> **Activity**:
Lines with the string "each" are to be identified in the listing and copied.
===== Recorded information
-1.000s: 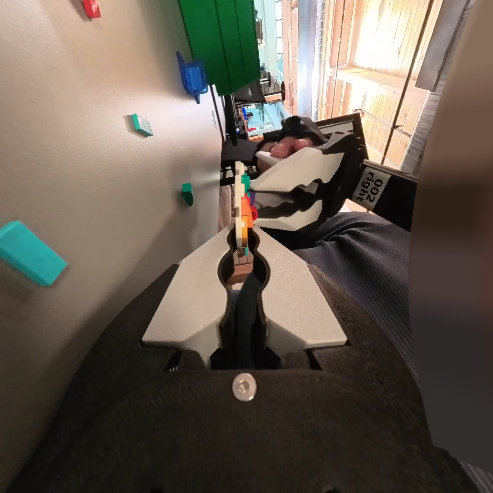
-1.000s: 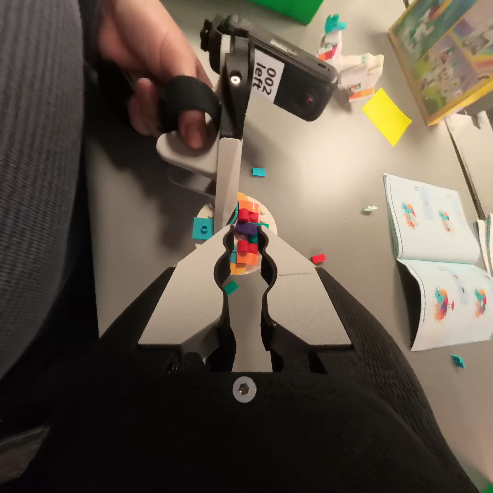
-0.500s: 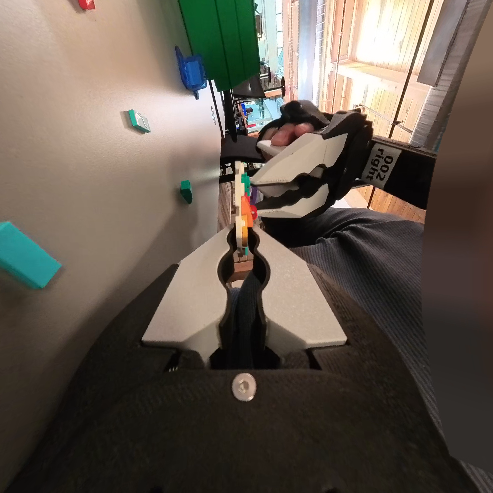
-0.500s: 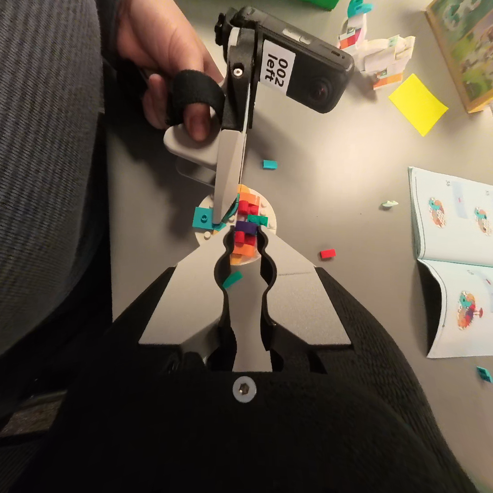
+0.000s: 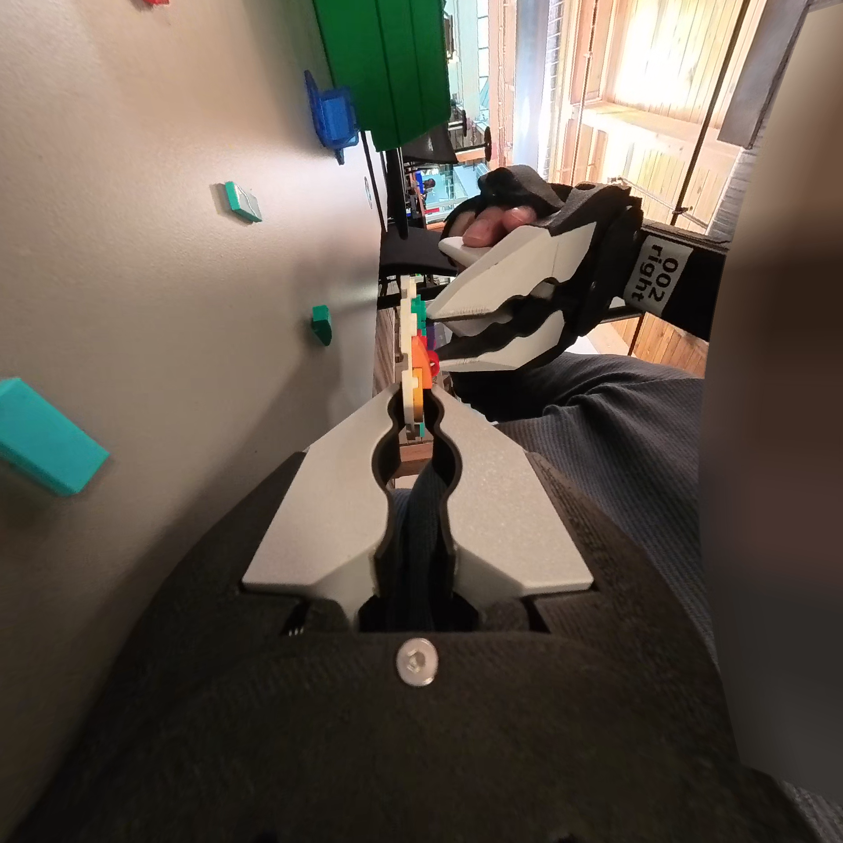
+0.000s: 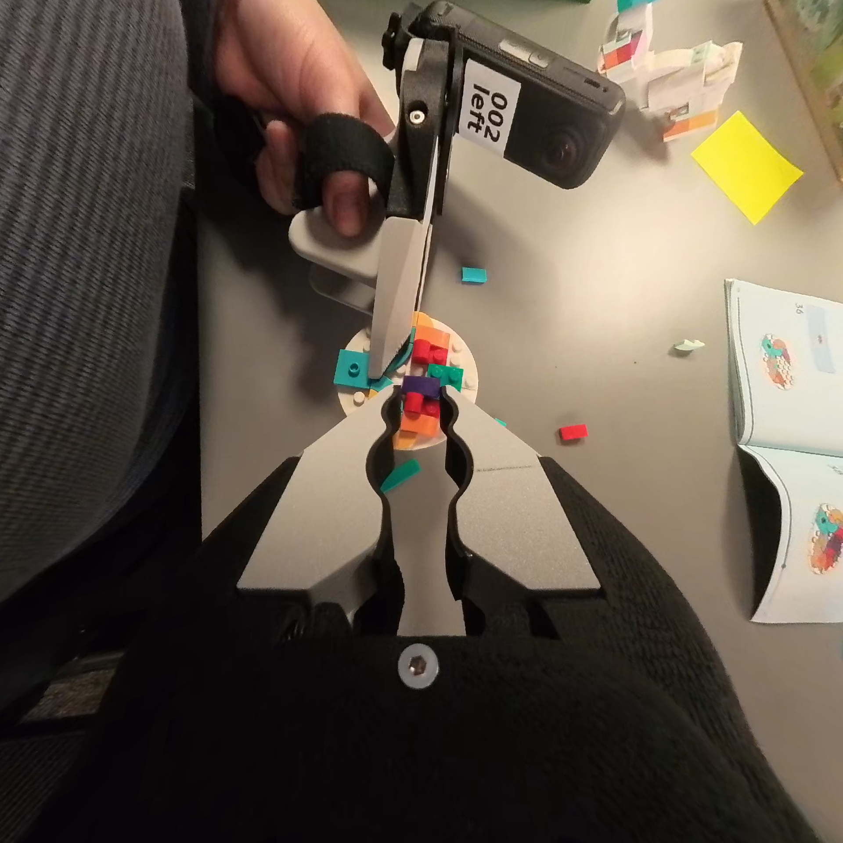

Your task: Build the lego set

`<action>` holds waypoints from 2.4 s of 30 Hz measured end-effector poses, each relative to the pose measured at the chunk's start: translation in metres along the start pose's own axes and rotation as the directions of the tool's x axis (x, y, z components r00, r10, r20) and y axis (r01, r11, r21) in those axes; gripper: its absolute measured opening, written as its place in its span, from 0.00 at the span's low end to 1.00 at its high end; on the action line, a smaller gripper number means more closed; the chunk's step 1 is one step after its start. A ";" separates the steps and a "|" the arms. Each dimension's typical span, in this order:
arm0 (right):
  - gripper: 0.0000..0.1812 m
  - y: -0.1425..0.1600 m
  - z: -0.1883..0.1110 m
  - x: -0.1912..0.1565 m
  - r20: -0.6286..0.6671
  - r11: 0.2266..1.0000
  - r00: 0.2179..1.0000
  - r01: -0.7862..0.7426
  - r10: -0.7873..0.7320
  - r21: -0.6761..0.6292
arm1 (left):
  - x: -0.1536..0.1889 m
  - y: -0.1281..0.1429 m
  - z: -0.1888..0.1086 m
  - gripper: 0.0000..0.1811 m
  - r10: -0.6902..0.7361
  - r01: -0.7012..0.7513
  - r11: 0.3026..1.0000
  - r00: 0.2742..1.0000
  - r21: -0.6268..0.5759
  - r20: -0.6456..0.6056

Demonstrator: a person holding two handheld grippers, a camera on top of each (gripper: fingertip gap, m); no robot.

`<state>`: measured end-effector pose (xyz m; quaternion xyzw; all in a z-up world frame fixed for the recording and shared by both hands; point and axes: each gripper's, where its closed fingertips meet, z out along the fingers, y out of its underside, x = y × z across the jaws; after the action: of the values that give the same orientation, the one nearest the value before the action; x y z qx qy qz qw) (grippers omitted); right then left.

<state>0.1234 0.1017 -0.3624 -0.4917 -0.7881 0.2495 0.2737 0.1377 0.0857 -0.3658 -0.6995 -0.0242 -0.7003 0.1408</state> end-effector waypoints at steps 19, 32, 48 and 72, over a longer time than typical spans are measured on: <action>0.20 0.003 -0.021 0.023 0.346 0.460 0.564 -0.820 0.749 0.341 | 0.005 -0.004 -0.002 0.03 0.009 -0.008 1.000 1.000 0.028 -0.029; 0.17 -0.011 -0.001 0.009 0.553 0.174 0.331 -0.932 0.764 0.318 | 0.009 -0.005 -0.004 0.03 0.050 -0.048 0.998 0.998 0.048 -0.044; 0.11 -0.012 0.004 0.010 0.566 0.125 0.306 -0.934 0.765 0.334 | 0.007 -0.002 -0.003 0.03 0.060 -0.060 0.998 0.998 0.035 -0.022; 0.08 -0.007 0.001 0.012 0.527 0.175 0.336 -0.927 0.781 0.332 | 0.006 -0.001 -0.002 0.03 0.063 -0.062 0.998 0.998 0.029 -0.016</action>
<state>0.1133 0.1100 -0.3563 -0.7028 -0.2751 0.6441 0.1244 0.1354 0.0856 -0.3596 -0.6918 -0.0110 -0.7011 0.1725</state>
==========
> **Answer to this task**:
`<action>` holds waypoints from 2.4 s of 30 Hz measured end-effector poses, each relative to the pose measured at the chunk's start: translation in metres along the start pose's own axes and rotation as the directions of the tool's x axis (x, y, z components r00, r10, r20) and y axis (r01, r11, r21) in those axes; gripper: its absolute measured opening, written as its place in its span, from 0.00 at the span's low end to 1.00 at its high end; on the action line, a smaller gripper number means more closed; the chunk's step 1 is one step after its start. A ";" separates the steps and a "|" the arms. Each dimension's typical span, in this order:
Demonstrator: a person holding two handheld grippers, a camera on top of each (gripper: fingertip gap, m); no robot.
`<state>`: measured end-effector pose (xyz m; quaternion xyzw; all in a z-up world frame fixed for the recording and shared by both hands; point and axes: each gripper's, where its closed fingertips meet, z out along the fingers, y out of its underside, x = y × z across the jaws; after the action: of the values that give the same orientation, the one nearest the value before the action; x y z qx qy qz qw) (grippers omitted); right then left.

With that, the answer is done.